Record set Start Marker
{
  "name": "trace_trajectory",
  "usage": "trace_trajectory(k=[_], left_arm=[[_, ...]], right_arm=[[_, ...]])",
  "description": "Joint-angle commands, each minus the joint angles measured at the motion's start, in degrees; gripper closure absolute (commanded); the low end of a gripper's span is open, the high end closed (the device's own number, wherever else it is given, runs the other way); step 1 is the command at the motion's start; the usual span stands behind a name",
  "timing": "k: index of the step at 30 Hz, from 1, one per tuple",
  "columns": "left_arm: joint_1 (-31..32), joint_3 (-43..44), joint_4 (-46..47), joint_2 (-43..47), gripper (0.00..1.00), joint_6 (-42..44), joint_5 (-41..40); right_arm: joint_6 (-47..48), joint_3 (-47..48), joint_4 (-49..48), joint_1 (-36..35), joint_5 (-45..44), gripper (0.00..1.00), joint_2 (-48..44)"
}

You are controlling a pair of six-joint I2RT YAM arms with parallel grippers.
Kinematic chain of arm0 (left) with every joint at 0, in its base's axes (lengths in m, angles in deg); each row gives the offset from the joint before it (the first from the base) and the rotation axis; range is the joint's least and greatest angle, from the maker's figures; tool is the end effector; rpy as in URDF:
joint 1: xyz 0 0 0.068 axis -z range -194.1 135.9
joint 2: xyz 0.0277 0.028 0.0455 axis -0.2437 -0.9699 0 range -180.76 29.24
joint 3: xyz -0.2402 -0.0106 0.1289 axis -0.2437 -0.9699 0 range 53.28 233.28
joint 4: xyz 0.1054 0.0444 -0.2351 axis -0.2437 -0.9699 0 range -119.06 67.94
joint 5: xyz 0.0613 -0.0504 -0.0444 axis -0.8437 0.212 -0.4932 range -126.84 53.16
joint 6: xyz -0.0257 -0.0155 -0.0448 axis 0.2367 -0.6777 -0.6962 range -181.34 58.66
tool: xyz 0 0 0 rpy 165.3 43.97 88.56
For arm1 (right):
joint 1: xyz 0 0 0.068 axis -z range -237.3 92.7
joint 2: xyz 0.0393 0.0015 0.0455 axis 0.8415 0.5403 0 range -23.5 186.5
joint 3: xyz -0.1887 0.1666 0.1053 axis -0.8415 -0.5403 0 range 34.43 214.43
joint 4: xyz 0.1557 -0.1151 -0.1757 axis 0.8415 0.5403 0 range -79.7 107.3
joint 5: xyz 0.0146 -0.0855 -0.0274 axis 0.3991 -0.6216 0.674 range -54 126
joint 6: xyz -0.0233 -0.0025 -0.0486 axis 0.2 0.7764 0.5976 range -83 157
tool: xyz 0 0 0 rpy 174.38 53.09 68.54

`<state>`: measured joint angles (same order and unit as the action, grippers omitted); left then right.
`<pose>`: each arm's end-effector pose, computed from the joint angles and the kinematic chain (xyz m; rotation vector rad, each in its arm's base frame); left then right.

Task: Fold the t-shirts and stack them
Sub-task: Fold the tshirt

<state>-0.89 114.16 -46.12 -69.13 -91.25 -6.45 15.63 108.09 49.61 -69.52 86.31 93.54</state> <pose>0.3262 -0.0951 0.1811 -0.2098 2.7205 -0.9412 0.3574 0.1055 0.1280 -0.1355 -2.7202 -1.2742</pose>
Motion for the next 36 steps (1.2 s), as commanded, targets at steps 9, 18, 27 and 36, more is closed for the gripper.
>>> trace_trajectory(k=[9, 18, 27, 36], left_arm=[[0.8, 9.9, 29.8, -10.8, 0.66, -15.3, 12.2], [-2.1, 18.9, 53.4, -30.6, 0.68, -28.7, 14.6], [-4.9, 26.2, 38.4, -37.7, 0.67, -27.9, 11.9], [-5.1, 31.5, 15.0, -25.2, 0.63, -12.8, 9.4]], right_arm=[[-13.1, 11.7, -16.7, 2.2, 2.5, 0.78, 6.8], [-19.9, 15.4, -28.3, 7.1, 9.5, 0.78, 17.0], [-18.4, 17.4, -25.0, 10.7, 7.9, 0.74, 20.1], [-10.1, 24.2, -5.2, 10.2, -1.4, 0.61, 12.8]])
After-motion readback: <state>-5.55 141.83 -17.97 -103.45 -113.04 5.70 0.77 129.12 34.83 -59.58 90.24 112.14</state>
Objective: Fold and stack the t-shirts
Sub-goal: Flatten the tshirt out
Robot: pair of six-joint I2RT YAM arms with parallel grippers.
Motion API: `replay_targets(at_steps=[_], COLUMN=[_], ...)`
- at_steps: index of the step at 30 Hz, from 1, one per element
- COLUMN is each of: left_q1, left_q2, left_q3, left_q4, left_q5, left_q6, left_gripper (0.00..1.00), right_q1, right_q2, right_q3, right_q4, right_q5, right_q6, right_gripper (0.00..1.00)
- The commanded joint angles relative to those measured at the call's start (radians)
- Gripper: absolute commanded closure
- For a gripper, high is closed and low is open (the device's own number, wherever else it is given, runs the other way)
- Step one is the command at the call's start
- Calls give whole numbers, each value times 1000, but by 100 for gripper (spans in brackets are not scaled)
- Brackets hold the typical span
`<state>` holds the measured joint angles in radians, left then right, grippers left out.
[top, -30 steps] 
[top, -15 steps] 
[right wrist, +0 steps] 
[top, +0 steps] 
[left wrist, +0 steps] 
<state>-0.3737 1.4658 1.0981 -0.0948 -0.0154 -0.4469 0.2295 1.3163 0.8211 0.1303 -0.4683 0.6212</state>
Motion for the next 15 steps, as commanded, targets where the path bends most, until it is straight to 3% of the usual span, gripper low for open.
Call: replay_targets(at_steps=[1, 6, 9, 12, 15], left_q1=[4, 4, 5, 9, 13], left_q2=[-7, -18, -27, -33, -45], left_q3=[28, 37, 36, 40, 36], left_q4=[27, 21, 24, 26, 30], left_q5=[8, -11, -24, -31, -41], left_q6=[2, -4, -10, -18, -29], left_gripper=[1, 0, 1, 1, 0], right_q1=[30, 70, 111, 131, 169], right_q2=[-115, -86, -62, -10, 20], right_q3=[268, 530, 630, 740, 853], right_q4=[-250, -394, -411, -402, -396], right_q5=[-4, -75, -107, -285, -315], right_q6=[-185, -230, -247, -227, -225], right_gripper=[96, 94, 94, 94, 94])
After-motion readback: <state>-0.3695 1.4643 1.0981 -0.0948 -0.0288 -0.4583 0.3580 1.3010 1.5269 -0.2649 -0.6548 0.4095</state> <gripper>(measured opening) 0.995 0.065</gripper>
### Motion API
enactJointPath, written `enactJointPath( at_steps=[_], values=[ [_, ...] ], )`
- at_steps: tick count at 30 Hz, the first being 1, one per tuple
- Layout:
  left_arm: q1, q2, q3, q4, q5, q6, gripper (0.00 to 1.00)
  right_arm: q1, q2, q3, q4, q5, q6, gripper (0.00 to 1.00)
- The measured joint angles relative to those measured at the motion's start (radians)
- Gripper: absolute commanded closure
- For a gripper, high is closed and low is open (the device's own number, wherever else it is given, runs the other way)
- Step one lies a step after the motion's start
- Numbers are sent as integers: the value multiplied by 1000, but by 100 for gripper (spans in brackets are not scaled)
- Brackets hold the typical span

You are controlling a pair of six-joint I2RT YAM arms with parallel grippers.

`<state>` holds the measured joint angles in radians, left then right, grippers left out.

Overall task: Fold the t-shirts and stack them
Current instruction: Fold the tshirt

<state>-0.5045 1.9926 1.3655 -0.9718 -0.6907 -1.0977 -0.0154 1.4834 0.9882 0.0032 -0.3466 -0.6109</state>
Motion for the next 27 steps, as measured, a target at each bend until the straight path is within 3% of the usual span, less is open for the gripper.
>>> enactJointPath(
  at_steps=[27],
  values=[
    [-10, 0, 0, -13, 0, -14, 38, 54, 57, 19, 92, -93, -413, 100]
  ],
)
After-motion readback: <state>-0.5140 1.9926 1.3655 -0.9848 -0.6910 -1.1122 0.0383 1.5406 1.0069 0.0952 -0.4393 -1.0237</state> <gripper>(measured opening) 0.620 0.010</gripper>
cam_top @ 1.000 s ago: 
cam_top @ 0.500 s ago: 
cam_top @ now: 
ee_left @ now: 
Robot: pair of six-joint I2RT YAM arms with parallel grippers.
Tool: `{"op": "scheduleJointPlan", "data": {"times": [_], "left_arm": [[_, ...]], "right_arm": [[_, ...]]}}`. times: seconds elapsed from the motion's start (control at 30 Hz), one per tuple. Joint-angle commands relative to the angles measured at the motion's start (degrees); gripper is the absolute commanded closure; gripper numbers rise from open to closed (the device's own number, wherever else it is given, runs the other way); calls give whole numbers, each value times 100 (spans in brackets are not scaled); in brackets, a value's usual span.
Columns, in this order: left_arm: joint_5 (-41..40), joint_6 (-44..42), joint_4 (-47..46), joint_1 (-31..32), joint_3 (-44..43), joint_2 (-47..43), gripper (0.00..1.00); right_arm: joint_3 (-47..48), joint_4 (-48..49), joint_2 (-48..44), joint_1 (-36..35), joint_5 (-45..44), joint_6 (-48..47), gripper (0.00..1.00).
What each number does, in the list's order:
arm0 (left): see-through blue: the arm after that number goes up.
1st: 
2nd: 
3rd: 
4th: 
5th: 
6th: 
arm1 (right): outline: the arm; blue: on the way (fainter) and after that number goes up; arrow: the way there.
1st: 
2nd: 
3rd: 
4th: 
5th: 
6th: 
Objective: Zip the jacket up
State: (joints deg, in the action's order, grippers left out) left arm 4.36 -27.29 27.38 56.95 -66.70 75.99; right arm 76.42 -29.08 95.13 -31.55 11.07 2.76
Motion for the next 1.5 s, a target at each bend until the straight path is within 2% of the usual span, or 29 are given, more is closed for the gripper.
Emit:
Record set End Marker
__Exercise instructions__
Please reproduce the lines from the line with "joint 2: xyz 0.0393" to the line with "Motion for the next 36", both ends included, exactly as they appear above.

__Output for this exercise__
joint 2: xyz 0.0393 0.0015 0.0455 axis 0.8415 0.5403 0 range -23.5 186.5
joint 3: xyz -0.1887 0.1666 0.1053 axis -0.8415 -0.5403 0 range 34.43 214.43
joint 4: xyz 0.1557 -0.1151 -0.1757 axis 0.8415 0.5403 0 range -79.7 107.3
joint 5: xyz 0.0146 -0.0855 -0.0274 axis 0.3991 -0.6216 0.674 range -54 126
joint 6: xyz -0.0233 -0.0025 -0.0486 axis 0.2 0.7764 0.5976 range -83 157
tool: xyz 0 0 0 rpy 174.38 53.09 68.54

`<state>`: measured joint angles (same order and unit as the action, grippers omitted); left then right.
`<pose>`: each arm's end-effector pose, computed from the joint angles and the kinematic chain (xyz m; rotation vector rad, each in its arm's base frame); left then right.

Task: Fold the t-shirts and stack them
Sub-task: Fold the tshirt

<state>-0.89 114.16 -46.12 -69.13 -91.25 -6.45 15.63 108.09 49.61 -69.52 86.31 93.54</state> <pose>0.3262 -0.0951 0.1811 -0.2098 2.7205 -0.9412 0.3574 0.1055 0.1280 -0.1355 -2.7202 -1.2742</pose>
Motion for the next 36 steps (1.2 s), as commanded, targets at steps 9, 18, 27 and 36, more is closed for the gripper.

The requested output has been given in full.